#### WORK INSTRUCTIONS:
Can you print the data exactly and leave out each image?

------ GIVEN MATERIAL

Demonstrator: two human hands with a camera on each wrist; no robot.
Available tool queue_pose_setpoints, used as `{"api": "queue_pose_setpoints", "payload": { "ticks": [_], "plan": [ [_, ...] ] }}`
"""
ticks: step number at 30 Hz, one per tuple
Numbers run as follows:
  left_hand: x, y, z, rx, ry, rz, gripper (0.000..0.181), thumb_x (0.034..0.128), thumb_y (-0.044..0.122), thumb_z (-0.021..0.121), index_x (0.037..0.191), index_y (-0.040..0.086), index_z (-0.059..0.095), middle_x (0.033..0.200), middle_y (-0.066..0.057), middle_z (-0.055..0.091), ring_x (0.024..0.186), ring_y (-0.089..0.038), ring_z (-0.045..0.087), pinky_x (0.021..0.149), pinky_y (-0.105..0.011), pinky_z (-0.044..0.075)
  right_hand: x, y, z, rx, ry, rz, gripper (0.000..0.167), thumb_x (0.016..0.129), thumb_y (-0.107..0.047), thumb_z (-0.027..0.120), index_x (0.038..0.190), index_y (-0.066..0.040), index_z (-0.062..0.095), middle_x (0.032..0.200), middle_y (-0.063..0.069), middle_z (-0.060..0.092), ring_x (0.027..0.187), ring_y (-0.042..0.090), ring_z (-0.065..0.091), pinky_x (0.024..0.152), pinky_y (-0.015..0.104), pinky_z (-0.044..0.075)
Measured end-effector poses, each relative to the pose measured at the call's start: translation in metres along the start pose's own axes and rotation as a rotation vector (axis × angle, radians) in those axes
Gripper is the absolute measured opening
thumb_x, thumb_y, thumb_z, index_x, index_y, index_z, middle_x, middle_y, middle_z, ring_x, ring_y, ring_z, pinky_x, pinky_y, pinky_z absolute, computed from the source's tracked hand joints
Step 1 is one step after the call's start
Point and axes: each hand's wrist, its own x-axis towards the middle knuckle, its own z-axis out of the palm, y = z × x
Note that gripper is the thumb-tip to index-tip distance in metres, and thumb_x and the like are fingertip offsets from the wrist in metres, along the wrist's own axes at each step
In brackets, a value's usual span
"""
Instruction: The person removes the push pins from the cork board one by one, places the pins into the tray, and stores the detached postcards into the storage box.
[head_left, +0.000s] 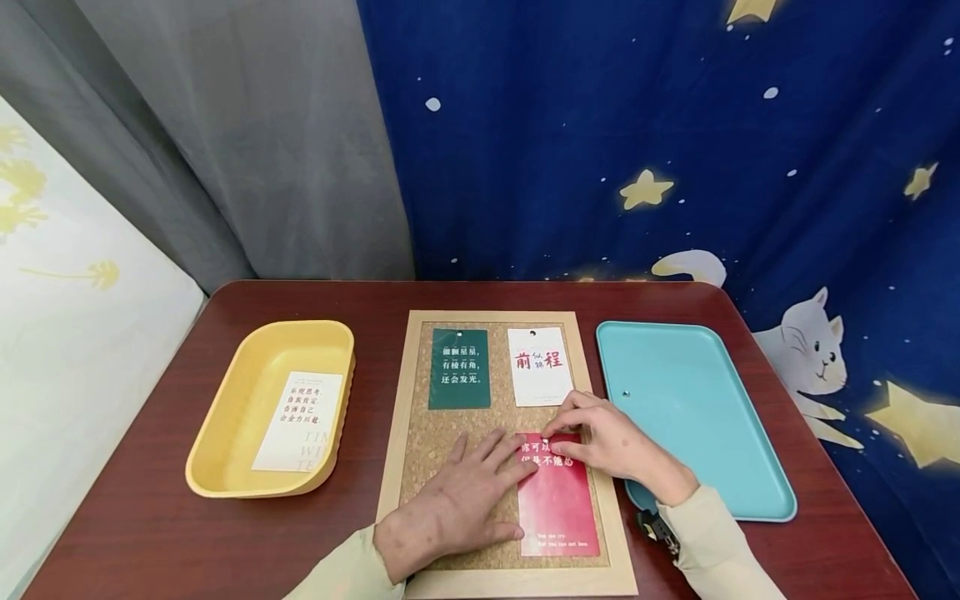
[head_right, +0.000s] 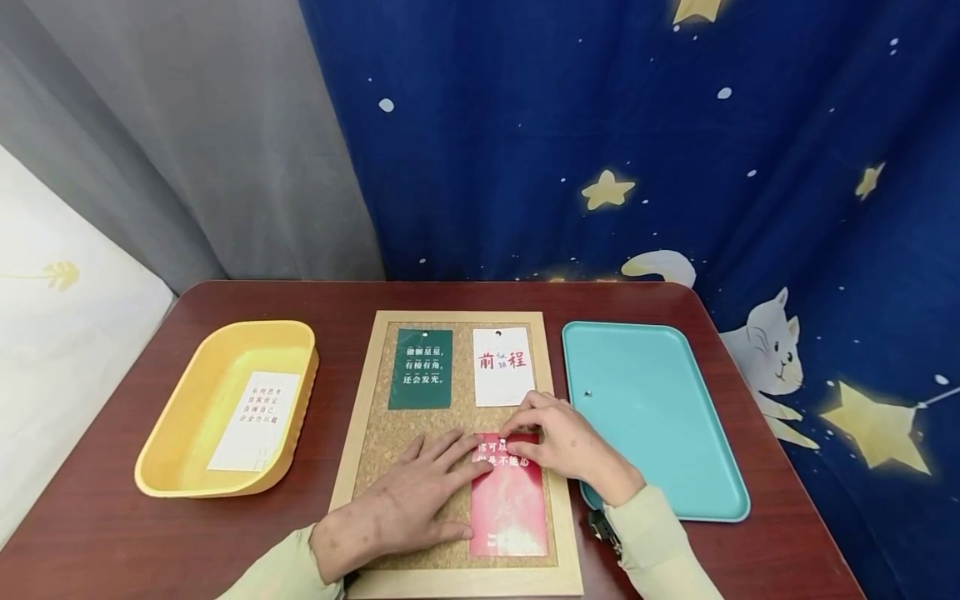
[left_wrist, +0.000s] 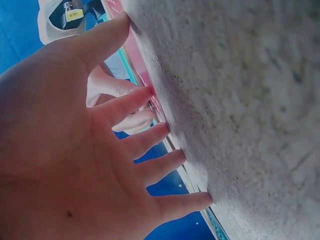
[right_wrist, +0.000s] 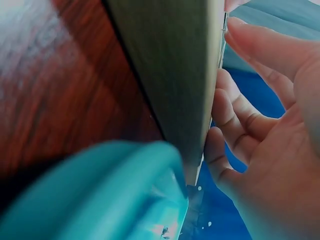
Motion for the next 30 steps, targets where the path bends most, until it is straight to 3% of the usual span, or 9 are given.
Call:
{"api": "queue_pose_setpoints", "payload": {
  "ticks": [9, 30],
  "plan": [
    [0.0005, 0.0012, 0.0, 0.015, -0.003, -0.002, 0.081, 0.0881, 0.067, 0.07, 0.157, 0.035, 0.043, 0.171, 0.001, 0.033, 0.159, -0.03, 0.032, 0.122, -0.066, 0.034, 0.0025, 0.0017, 0.003, -0.012, 0.009, -0.002, 0.016, 0.088, -0.017, 0.084, 0.103, -0.025, 0.082, 0.095, -0.007, 0.068, 0.09, 0.011, 0.062, 0.078, 0.027, 0.047],
    [0.0008, 0.0017, -0.0011, 0.004, 0.007, 0.014, 0.079, 0.0862, 0.068, 0.072, 0.155, 0.039, 0.045, 0.169, -0.001, 0.035, 0.157, -0.032, 0.034, 0.119, -0.068, 0.037, 0.0068, 0.0014, 0.0034, 0.02, 0.007, 0.098, 0.012, 0.091, -0.018, 0.081, 0.098, -0.028, 0.082, 0.09, -0.012, 0.064, 0.081, 0.005, 0.055, 0.076, 0.025, 0.043]
  ]
}}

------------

#### ANSWER AREA:
Demonstrator: two human hands with a camera on each wrist; no robot.
Available tool queue_pose_setpoints, used as `{"api": "queue_pose_setpoints", "payload": { "ticks": [_], "plan": [ [_, ...] ] }}`
"""
ticks: step number at 30 Hz, one per tuple
Numbers run as follows:
  left_hand: x, y, z, rx, ry, rz, gripper (0.000..0.181), thumb_x (0.034..0.128), thumb_y (-0.044..0.122), thumb_z (-0.021..0.121), index_x (0.037..0.191), index_y (-0.040..0.086), index_z (-0.059..0.095), middle_x (0.033..0.200), middle_y (-0.066..0.057), middle_z (-0.055..0.091), ring_x (0.024..0.186), ring_y (-0.089..0.038), ring_z (-0.045..0.087), pinky_x (0.021..0.149), pinky_y (-0.105..0.011), pinky_z (-0.044..0.075)
  right_hand: x, y, z, rx, ry, rz, gripper (0.000..0.167), thumb_x (0.016..0.129), thumb_y (-0.107..0.047), thumb_z (-0.027..0.120), index_x (0.038..0.190), index_y (-0.066..0.040), index_z (-0.062..0.095), middle_x (0.032..0.200), middle_y (-0.063..0.069), middle_z (-0.060..0.092), ring_x (0.027..0.187), ring_y (-0.042..0.090), ring_z (-0.065..0.091), pinky_x (0.024..0.152), pinky_y (-0.015..0.104), pinky_z (-0.044..0.075)
Measured end-effector poses, each relative to the pose measured at the call's start: translation in metres along the start pose's own axes and rotation as a rotation vector (axis × angle, radians) in those axes
Gripper is the absolute measured opening
thumb_x, thumb_y, thumb_z, index_x, index_y, index_z, middle_x, middle_y, middle_z, ring_x, ring_y, ring_z, pinky_x, pinky_y, pinky_z absolute, computed from the source's tracked hand joints
Step 1 is one step after the call's start
Point and axes: each hand's wrist, its own x-axis towards the middle knuckle, its own z-axis out of the palm, y = z × x
Note that gripper is the thumb-tip to index-tip distance in metres, and thumb_x and the like are fingertip offsets from the wrist in metres, along the wrist's own axes at each step
In brackets, a value's usual span
"""
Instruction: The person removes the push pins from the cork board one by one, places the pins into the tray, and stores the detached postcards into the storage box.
[head_left, +0.000s] 
[head_right, +0.000s] 
[left_wrist, +0.000s] 
[right_wrist, +0.000s] 
Motion for the next 30 steps, targets where the path bends most, until it is straight to 3% of the usual span, or 9 are given.
Call:
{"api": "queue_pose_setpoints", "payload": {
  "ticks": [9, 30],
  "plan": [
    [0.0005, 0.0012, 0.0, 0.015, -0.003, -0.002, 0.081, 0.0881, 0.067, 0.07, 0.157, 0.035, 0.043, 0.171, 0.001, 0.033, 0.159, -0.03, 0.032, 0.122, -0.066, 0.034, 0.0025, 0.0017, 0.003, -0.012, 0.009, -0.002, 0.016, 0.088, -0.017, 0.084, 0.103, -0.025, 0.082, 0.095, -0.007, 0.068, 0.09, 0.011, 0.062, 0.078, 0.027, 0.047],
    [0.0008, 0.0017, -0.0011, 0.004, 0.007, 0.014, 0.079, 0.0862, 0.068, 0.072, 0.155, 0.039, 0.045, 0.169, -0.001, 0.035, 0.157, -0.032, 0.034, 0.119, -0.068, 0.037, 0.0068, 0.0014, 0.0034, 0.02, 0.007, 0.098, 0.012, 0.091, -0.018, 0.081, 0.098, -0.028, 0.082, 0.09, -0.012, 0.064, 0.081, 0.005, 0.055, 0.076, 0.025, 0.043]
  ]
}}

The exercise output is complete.